Your assignment: Print the records below exactly, starting at the first line and stopping after the line that contains "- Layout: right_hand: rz". Leave out any pictures.

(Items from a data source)
[Start of Attachment]
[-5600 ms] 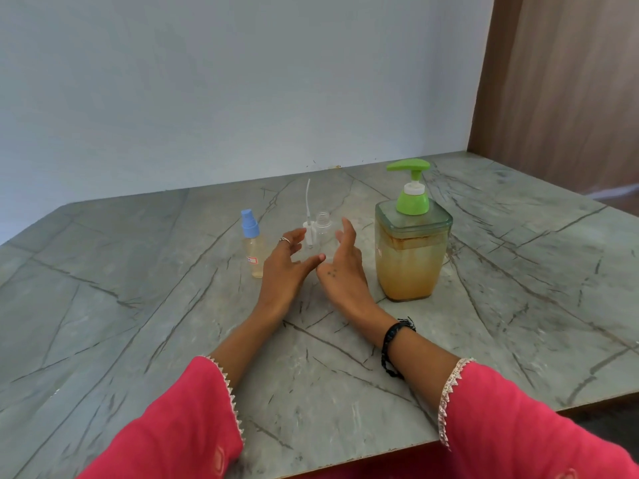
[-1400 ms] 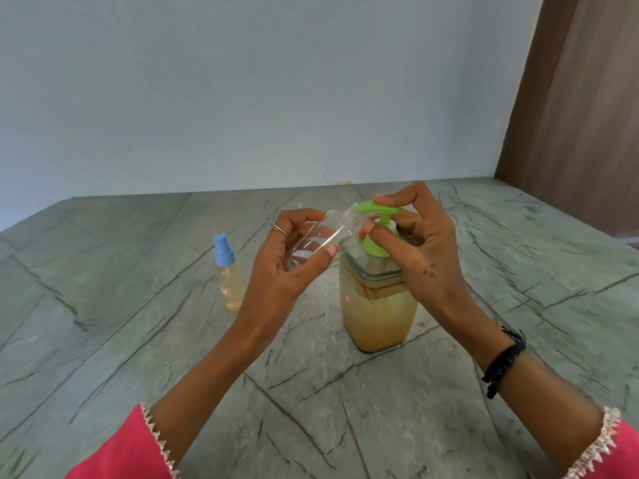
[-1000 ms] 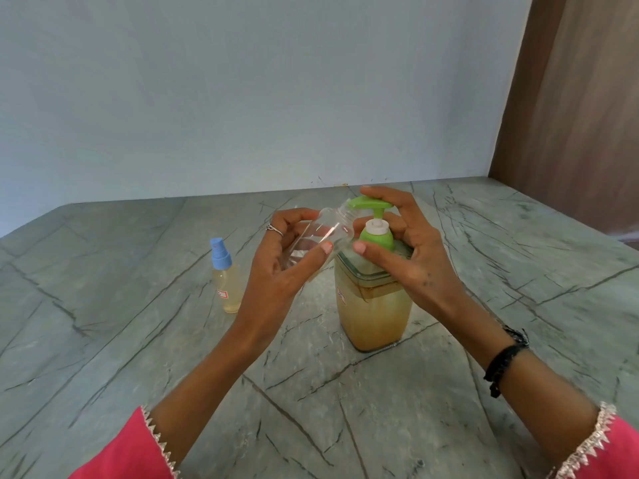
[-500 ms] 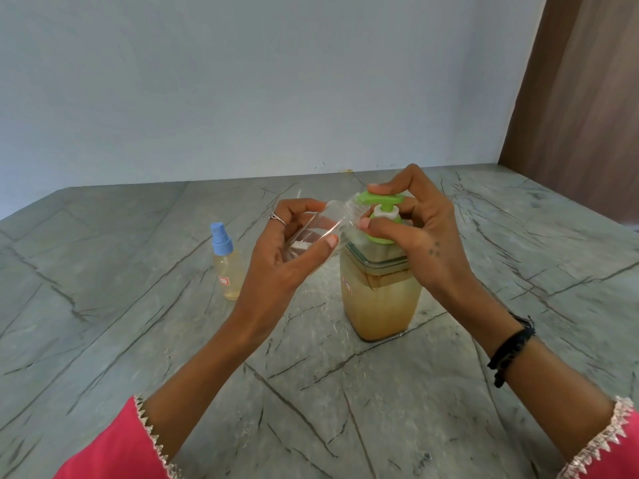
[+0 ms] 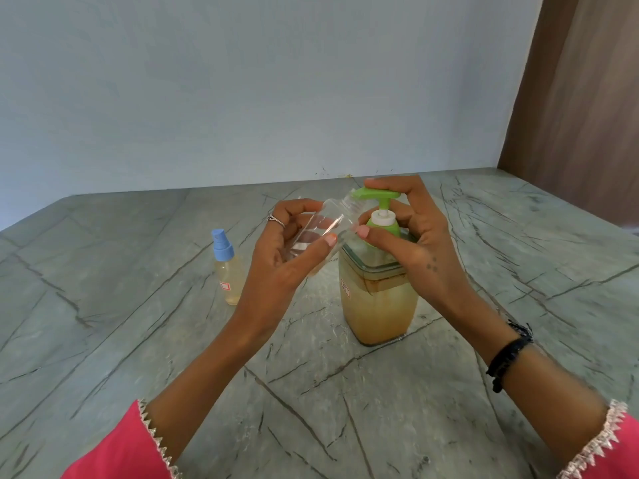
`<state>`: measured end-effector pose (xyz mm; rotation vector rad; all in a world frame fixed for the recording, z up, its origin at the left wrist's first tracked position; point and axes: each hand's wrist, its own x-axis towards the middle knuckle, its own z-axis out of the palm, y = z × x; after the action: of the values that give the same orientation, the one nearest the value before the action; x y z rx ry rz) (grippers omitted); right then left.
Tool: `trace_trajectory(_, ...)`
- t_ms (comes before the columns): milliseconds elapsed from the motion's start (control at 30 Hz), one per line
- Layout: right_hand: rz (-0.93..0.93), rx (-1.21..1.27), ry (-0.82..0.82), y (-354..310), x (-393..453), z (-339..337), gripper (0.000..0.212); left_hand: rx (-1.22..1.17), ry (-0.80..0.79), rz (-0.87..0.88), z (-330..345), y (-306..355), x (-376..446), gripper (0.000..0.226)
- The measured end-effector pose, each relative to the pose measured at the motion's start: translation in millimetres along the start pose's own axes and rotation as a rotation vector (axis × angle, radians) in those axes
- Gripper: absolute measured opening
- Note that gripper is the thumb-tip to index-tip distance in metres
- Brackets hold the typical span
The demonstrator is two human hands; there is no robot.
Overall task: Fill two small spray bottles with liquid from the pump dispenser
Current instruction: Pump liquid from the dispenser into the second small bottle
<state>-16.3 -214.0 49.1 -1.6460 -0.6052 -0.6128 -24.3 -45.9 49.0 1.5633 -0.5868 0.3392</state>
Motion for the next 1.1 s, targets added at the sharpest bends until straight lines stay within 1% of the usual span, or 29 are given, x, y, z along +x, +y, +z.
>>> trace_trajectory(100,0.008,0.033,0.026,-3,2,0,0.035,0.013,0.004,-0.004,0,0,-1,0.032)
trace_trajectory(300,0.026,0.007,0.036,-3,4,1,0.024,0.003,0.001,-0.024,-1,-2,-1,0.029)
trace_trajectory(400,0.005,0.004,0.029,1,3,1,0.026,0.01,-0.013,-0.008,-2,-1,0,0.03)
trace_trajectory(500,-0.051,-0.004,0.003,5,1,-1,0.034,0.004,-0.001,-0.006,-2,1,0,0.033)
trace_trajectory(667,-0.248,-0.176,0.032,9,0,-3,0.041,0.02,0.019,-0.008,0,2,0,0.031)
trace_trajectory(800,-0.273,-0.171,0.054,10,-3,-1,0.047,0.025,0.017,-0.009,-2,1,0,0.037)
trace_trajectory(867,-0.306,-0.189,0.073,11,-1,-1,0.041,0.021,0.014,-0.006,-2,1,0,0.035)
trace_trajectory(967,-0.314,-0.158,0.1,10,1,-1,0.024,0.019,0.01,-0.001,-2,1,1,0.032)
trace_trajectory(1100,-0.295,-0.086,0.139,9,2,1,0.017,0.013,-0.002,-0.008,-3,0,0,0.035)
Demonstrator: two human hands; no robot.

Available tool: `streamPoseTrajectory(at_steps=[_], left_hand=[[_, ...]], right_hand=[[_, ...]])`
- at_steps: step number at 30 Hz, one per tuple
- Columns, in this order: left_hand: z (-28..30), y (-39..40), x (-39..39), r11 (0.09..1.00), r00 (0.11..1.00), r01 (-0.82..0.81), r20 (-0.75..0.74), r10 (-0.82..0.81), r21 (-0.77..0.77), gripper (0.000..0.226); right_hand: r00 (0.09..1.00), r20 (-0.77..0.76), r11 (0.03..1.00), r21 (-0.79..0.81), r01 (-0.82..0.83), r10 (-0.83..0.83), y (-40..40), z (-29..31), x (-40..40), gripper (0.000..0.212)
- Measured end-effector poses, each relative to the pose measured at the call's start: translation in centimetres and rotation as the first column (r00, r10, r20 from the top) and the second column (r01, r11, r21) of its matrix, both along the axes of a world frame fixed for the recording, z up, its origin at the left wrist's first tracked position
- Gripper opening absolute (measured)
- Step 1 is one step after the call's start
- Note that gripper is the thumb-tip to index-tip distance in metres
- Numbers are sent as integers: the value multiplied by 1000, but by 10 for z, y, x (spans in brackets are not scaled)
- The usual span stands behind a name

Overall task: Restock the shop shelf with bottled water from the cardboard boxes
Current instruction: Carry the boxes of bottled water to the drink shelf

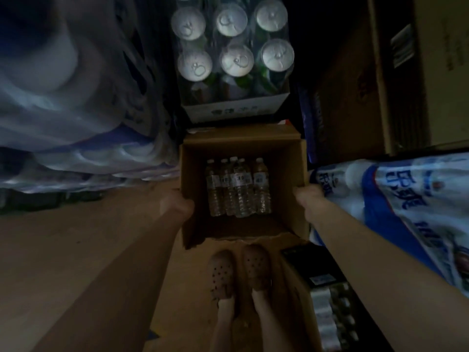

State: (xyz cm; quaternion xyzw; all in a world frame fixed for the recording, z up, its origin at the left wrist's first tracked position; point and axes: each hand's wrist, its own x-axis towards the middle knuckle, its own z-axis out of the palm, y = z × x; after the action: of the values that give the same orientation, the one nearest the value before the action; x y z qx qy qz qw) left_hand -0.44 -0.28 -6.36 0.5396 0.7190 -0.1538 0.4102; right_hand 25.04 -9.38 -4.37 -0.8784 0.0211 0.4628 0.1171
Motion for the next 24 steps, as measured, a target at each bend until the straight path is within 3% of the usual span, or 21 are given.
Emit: streamPoseTrajectory(at_steps=[9, 16, 20, 24], left_hand=[[82, -36, -29, 996, 999, -54, 4, 54, -74, 31], [165, -79, -52, 993, 998, -43, 36, 47, -107, 21], [209, -125, -93, 973, 981, -179, 48, 188, -146, 25], [258, -159, -140, 924, 934, -332, 67, 350, -192, 30]], right_hand=[[990, -139, 1000, 3, -31, 31, -24, 71, -11, 42], [979, -135, 987, -40, -156, 149, -59, 151, -27, 39], [957, -116, 963, -23, -269, 265, -71, 205, -54, 35], [876, -103, 882, 26, -471, 471, -52, 265, -91, 32]])
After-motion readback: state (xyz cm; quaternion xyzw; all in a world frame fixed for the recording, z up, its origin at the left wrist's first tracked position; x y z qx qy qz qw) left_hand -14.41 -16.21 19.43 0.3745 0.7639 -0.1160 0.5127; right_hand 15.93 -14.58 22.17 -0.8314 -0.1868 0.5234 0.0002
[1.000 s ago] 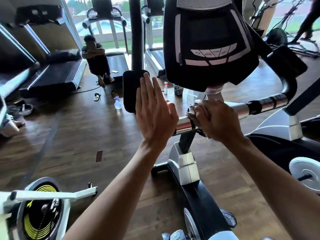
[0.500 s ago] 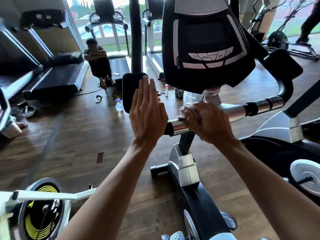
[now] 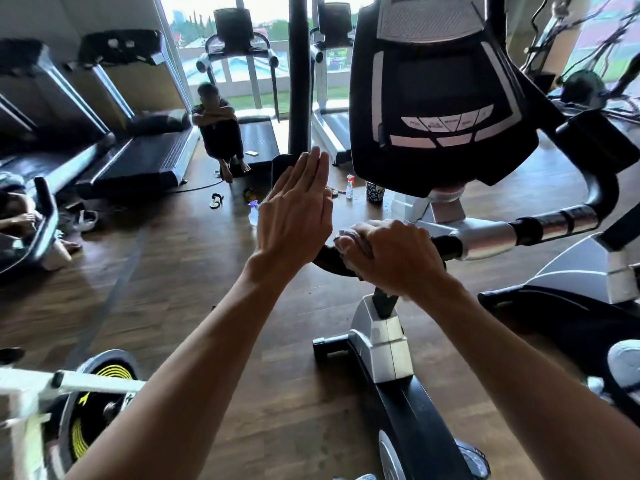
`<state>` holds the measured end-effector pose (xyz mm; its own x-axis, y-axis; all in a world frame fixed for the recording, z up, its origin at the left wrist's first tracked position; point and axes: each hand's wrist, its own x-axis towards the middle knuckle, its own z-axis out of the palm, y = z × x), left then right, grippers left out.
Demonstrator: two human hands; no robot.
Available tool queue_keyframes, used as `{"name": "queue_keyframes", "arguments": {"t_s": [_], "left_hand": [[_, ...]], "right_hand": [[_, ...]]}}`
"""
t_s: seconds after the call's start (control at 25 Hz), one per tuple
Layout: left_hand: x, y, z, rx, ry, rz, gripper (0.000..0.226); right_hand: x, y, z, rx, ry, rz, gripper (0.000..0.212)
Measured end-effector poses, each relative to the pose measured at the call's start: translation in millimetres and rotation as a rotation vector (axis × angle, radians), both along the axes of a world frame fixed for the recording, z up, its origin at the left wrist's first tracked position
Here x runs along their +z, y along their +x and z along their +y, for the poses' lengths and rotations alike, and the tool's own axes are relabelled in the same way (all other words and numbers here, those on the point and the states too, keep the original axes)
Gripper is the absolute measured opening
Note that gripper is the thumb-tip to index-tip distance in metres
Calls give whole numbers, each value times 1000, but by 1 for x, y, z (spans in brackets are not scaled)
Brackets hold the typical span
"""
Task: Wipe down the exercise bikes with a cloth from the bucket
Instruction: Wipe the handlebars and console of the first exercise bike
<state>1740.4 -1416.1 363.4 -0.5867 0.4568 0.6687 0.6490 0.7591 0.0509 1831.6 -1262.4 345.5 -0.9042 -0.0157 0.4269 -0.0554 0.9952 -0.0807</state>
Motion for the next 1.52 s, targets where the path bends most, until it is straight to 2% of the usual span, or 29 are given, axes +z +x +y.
{"name": "queue_keyframes", "arguments": {"t_s": [0.08, 0.16, 0.24, 0.28, 0.44, 0.48, 0.6, 0.8, 0.88, 0.96, 1.08, 1.32, 1.52], "left_hand": [[2, -3, -2, -6, -33, 20, 59], [0, -3, -2, -6, -70, 28, 61], [0, -3, -4, -12, -100, 2, 63], [1, -3, -6, -23, -107, -21, 64], [9, 5, -14, -106, -70, -126, 70], [10, 6, -17, -118, -55, -147, 71], [7, 9, -26, -116, -35, -151, 70], [0, 9, -66, -269, 94, -164, 60], [-12, 2, -100, -215, 140, -135, 55], [-24, -14, -140, -98, 90, -208, 51], [-33, -47, -200, 39, -6, -337, 44], [-38, -140, -295, 109, -141, -435, 30], [-40, -239, -308, 88, -215, -535, 27]], "right_hand": [[2, -10, -5, -101, -10, -64, 54], [-6, -2, -17, -127, -1, 56, 50], [-19, 20, -24, -27, -12, 241, 46], [-21, 25, -23, 2, -3, 251, 46], [8, -11, -23, -149, -40, -105, 53], [7, -14, -26, -163, -18, -99, 54], [-13, -2, -26, -75, 6, 155, 54], [-12, 8, -36, 170, -287, 439, 50], [-3, 10, -63, 297, -280, 522, 48], [-1, 1, -102, 412, -248, 548, 45], [-14, -44, -161, 419, -248, 488, 46], [-54, -164, -222, 221, -239, 198, 55], [-60, -245, -246, 74, -316, 56, 63]]}}
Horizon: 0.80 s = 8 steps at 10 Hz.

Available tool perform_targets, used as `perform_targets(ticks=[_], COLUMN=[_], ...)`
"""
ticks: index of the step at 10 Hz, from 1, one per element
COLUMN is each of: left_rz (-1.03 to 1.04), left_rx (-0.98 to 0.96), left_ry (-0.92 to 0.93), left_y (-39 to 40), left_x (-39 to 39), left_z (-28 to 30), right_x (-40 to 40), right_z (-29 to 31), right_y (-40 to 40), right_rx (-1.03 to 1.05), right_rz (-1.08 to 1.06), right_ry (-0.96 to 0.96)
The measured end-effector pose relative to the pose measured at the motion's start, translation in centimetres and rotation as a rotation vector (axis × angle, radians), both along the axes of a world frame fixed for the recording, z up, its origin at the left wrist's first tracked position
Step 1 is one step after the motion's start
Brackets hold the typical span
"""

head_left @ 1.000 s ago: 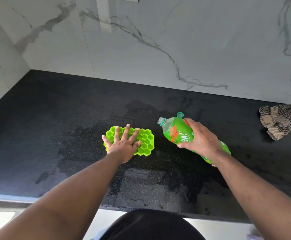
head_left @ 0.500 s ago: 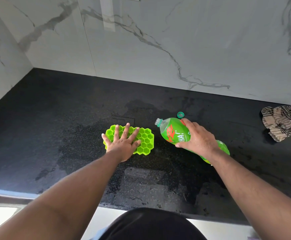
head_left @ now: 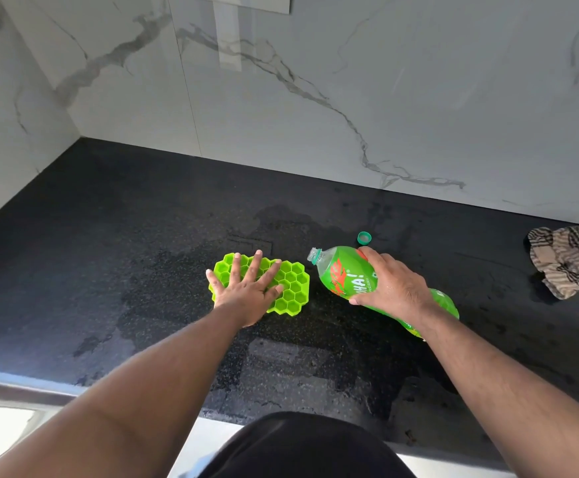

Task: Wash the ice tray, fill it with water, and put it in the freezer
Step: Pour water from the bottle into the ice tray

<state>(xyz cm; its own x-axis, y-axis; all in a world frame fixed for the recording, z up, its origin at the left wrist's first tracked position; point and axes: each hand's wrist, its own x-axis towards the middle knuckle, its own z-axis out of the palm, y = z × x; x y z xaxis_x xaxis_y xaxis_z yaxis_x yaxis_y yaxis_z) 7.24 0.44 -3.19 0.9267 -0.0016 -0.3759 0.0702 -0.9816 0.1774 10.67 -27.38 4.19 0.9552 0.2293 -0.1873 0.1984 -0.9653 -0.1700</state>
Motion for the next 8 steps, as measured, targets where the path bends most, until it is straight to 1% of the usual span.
perform_targets(ticks=[8], left_rz=[-0.006], left_rx=[0.002], left_ry=[0.009], left_y=[-0.01], left_x=[-0.16], left_z=[0.11], right_x=[-0.03], right_z=[-0.51], right_y=[0.66], right_rx=[-0.065], right_rz=[0.034], right_ry=[0.031])
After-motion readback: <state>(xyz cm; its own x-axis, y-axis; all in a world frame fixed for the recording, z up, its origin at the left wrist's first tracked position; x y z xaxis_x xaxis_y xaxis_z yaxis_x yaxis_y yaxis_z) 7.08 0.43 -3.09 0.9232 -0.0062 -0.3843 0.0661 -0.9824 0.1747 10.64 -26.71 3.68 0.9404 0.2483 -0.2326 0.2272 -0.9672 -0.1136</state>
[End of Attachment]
Final answer:
[-5600 ms] 
[-1400 ms] 
[-1000 ms] 
[-500 ms] 
[+0 ms] 
`<state>`: measured end-effector pose (xyz mm; rotation vector rad; all in a world frame fixed for the recording, z up, its origin at the left wrist's first tracked position; point and axes: each hand's wrist, its own x-axis towards the middle knuckle, its own z-axis out of the palm, y = z × x; after the action: of the values that give the same orientation, the one nearest the value before the action; x y z rx ry rz) (grippers omitted); right then left.
Tool: `trace_trajectory(_, ...)`
- t_ms (comes before the columns): milliseconds elapsed from the motion's start (control at 30 Hz), one per line
- Layout: right_hand: rz (-0.93..0.93), rx (-1.21..1.27), ry (-0.82..0.82), y (-354..310), x (-393..453), z (-339..337), gripper (0.000..0.212); left_hand: rx (-1.22..1.17), ry (-0.80..0.79), rz (-0.87..0.88), z (-330..345), y (-306..355), x (-376..446), gripper (0.000..0.226)

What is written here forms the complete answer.